Autor: Thomas Schönmetz • Dauer: 5 Minuten • 


Gefährliche Haushaltshilfe – der übereifrige Dschinn. Einst lebte eine Mutter alleine mit ihren drei Kindern in einem baufälligen Haus am Rande des Tronerwaldes. Tagein, tagaus wusch sie Wäsche, kochte für ihre Kinder, half bei den Hausaufgaben, putzte, hielt den Garten in Ordnung und kümmerte sich auch um alle sonstigen anfallenden Sorgen und Nöte der Familie. Am Vormittag arbeitete sie außerdem noch halbtags im Lebensmittelgeschäft des Ortes. Viele Jahre hielt sie diesem belastenden Alltag stand, dann wurde es ihr zu viel. Sie begann um Hilfe zu beten. Und ein Gott war ihr gnädig.

Wünsche

Der Gott sprach: „Liebe Frau, wenn du es möchtest, sende ich dir einen Dschinn. Er wurde aus rauchlosem Feuer erschaffen. Dieser Dschinn wird für dich alle anfallenden Arbeiten erledigen. Aber es gibt einen Haken. Du musst den dienstbaren Geist immer beschäftigt halten, ansonsten wird er dir Schaden und großen Kummer zufügen.“

Mit großer Erleichterung entgegnete die Frau: „Oh vielen Dank! Bitte sende mir diesen Dschinn. Es wird kein Problem sein, ihm stets etwas zu Tun zu geben.“ Da erschien im Wohnzimmer in einem hellen Licht vor der betenden Frau ein durchsichtiger Geist und verneigte sich. „Was wünscht Ihr, das ich tue?“

Mit einem Lächeln auf den Lippen bat die Frau den Dschinn, das Haus zu putzen. Sofort machte sich der dienstbare Geist an die Arbeit. Er arbeitete so schnell, dass die Frau ihn nur hin und wieder aufblitzen sah. Nach zehn Minuten funkelte das ganze Haus in frischem Glanz.

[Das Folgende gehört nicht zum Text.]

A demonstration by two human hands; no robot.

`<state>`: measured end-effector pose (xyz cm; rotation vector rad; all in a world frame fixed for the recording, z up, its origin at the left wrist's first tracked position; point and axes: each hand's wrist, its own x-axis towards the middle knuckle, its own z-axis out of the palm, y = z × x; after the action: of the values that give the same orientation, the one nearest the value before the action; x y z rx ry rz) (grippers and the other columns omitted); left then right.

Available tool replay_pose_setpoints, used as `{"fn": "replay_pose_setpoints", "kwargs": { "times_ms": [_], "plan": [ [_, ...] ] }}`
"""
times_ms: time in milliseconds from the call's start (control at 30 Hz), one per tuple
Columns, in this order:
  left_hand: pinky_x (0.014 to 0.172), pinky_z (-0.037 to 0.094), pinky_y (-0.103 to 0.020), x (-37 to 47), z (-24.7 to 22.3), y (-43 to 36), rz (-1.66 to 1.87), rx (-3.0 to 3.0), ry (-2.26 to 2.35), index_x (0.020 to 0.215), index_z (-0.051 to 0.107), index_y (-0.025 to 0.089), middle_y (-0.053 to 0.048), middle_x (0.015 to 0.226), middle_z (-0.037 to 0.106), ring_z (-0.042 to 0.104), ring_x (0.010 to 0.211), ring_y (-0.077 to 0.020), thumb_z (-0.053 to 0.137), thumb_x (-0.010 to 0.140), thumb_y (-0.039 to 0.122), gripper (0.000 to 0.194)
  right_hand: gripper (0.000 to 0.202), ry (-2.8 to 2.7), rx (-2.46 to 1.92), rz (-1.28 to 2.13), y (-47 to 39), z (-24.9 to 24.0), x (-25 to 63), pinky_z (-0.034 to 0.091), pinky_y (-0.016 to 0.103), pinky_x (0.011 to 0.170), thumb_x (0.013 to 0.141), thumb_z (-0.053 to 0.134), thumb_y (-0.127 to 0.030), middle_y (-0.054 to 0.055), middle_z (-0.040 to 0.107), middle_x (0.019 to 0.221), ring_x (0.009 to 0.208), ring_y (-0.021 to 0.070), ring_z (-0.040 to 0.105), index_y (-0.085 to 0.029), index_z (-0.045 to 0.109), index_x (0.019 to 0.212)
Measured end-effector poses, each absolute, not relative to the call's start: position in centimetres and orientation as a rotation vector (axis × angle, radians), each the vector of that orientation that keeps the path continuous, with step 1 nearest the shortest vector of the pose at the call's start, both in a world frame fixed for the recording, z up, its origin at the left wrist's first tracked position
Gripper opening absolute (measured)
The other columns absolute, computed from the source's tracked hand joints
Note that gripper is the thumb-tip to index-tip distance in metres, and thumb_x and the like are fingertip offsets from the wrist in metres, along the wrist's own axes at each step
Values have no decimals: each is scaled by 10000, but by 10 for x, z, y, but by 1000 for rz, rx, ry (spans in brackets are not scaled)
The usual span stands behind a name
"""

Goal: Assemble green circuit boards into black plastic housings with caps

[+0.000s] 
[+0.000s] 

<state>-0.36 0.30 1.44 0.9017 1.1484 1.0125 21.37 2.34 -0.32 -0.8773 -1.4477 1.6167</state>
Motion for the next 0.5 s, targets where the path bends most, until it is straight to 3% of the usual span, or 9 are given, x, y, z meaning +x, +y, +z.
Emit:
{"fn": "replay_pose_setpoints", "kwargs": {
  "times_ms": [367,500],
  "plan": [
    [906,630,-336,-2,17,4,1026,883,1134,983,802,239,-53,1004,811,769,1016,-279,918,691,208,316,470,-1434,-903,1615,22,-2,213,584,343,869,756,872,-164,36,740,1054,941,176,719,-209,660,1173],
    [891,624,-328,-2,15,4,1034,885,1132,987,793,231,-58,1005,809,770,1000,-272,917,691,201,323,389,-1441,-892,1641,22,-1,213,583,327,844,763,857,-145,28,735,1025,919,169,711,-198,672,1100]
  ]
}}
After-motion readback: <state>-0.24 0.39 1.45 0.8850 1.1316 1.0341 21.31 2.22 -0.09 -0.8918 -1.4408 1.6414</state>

Die Frau war höchst zufrieden und befahl: „Nun repariere das Dach. Im oberen Badezimmer regnet es durch.“ Nach kurzer Zeit stand der Dschinn wieder vor der Frau. Das Dach war geflickt und komplett von Moos befreit. „Nun grabe das Gemüsebeet im Garten um.“ Dafür benötigte der Dschinn nur drei Minuten.

Es wird mulmig

Langsam wurde der Frau mulmig zumute. Sie erkannte, dass sie für den Dschinn bald keine Arbeit mehr finden würde und erinnerte sich der Mahnung des Gottes. Erst stieg Angst, dann Panik in ihr auf. In größter Not fiel ihr der Weise ein, der in den Tiefes des Tronerwaldes lebte. Sie sagte zum Dschinn: „Trage mich zu dem Weisen des Waldes.“ Dort angekommen hörte sich der alte Weise geduldig die eilig hervorgebrachte Notsituation an. Nachdem die Frau geendet hatte, empfahl er: „Bitte den Dschinn, die Eiche vor dem Haus immer wieder hinauf und hinunter zu klettern.“

Die Frau tat wie geheißen und gemeinsam beobachteten sie, wie der Dschinn den riesigen Baum hinauf und hinab stieg. Zu Beginn konnten sie mit ihren Augen kaum folgen, doch nach einer Viertelstunde wurde der Dschinn deutlich langsamer. Als eine weitere halbe Stunde vergangen war, schaffte er den Anstieg nicht mehr.

Zur Ruhe kommen

Zutiefst erschöpft kniete er vor den Füßen der Frau. „Herrin, bitte seid so gütig, mich aus dieser Aufgabe zu entlassen. Ich beuge mich euch nun völlig und verharre still, bis ihr eine neue Anweisung für mich habt. Entgegen meiner ursprünglichen Natur werde ich euch dennoch kein Leid zuzufügen.“ Die Frau stimmte dankbar lächelnd zu und wusste nun für allezeit einen dienstbaren Helfer an ihrer Seite.

Erläuterung
Ein Schelm, wer in dem Dschinn eine Ähnlichkeit zu unseren menschlichen Geist erkennt und im Hinauf- und Hinabklettern eine Analogie zur Beobachtung des eigenen Atems wähnt. Die alten Schriften berichten, dass durch die ausdauernde stille Beobachtung des Atems unser Geist zu einem fügsamen Diener wird.